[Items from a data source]
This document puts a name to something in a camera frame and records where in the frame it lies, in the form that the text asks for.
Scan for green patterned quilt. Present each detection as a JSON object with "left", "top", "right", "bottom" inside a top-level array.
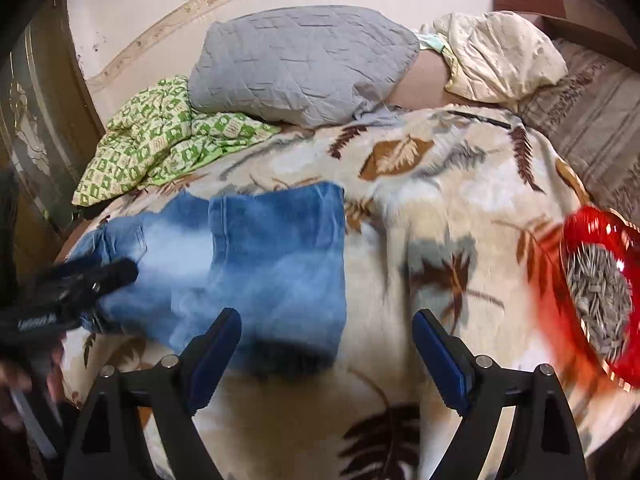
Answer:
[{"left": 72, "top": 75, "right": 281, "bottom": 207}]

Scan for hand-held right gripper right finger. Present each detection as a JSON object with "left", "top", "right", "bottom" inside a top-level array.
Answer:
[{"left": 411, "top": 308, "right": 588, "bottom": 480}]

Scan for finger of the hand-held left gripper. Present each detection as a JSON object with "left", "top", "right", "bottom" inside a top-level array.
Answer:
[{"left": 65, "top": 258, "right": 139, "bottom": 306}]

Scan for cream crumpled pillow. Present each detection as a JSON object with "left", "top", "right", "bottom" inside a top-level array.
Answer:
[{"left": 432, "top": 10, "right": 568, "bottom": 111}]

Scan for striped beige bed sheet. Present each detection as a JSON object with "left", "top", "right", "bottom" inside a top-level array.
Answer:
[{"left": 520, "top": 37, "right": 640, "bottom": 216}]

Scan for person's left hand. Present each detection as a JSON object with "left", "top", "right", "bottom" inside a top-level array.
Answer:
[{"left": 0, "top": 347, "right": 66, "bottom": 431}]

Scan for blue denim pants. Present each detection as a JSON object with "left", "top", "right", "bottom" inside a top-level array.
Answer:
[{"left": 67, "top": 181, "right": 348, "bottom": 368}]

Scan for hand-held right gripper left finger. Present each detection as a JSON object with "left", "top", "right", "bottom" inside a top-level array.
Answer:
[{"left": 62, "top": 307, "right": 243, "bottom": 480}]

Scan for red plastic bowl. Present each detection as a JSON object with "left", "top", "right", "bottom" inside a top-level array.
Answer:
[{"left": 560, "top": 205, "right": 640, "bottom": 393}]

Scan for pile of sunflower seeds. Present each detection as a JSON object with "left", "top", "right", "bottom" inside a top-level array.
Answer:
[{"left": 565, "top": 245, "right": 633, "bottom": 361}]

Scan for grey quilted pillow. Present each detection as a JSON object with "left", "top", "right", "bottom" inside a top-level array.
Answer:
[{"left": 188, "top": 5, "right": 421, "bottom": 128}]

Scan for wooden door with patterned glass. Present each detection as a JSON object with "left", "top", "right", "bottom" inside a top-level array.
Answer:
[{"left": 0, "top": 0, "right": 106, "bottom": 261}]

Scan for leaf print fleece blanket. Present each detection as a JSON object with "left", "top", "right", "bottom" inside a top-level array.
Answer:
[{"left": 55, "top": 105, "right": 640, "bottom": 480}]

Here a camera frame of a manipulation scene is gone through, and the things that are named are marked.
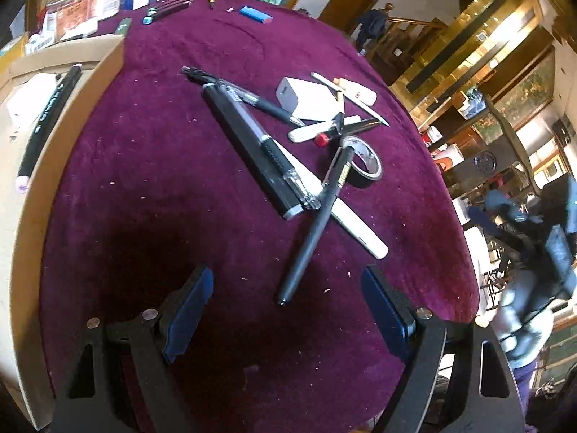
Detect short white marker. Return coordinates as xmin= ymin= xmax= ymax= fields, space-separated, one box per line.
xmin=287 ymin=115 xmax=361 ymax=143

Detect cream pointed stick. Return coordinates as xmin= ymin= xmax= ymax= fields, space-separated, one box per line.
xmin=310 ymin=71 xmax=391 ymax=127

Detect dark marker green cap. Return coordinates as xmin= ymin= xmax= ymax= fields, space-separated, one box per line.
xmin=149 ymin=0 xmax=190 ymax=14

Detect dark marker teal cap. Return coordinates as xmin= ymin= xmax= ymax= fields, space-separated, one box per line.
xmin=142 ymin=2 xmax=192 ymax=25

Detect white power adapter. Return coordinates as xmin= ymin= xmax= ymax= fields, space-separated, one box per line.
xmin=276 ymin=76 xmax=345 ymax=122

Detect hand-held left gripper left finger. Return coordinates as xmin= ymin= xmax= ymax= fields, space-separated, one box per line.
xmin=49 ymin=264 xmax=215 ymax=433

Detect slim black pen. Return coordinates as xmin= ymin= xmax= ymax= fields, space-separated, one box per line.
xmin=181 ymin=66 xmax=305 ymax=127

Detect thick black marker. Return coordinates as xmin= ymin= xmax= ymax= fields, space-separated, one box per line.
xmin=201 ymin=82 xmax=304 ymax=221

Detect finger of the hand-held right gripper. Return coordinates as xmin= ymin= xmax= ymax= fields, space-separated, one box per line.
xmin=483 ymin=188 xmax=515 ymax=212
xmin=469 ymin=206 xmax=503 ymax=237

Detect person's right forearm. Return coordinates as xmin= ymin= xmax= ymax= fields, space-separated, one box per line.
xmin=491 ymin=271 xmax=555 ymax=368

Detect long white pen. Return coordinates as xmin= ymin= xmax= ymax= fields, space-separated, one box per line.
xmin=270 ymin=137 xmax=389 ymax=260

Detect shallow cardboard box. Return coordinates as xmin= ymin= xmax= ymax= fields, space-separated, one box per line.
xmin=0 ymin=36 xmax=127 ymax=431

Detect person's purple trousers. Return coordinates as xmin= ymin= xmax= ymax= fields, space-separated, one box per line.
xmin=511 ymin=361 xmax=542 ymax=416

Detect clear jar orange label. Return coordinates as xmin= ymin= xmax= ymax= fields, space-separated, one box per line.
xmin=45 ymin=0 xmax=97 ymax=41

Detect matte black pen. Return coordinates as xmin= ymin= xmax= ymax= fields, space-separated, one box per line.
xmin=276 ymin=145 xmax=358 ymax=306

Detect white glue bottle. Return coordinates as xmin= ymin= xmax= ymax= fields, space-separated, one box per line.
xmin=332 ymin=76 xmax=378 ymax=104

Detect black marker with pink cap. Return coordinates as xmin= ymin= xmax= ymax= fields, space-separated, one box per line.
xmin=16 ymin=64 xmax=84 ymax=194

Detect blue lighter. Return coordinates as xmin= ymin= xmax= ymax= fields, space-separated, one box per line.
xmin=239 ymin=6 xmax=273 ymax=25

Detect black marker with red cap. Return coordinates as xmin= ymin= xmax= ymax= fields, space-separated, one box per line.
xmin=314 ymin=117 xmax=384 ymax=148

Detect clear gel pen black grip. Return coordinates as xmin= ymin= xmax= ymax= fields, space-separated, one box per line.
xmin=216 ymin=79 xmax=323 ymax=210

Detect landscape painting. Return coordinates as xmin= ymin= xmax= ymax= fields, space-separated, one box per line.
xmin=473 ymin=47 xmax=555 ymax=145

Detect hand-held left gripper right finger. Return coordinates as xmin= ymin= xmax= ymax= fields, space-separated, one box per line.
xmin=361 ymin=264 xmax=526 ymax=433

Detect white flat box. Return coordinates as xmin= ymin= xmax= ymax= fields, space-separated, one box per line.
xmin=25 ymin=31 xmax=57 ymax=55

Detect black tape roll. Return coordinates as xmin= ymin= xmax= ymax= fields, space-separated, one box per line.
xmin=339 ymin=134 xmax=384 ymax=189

Work required:
Each line from the beginning of the entries up to and including the one containing "Scan for cream" must be restated exactly. Pictures are to be left out.

Task result:
This document puts a name to something in a camera frame and records where in the frame it lies, in the form that the text asks for.
Scan for green patterned quilt. Present each detection as a JSON object with "left", "top", "right", "bottom" inside a top-level array.
Answer:
[{"left": 72, "top": 75, "right": 281, "bottom": 207}]

Scan for hand-held right gripper right finger. Present each detection as a JSON object with "left", "top", "right", "bottom" inside a top-level array.
Answer:
[{"left": 411, "top": 308, "right": 588, "bottom": 480}]

Scan for finger of the hand-held left gripper. Present each detection as a JSON object with "left", "top", "right", "bottom" inside a top-level array.
Answer:
[{"left": 65, "top": 258, "right": 139, "bottom": 306}]

Scan for cream crumpled pillow. Present each detection as a JSON object with "left", "top", "right", "bottom" inside a top-level array.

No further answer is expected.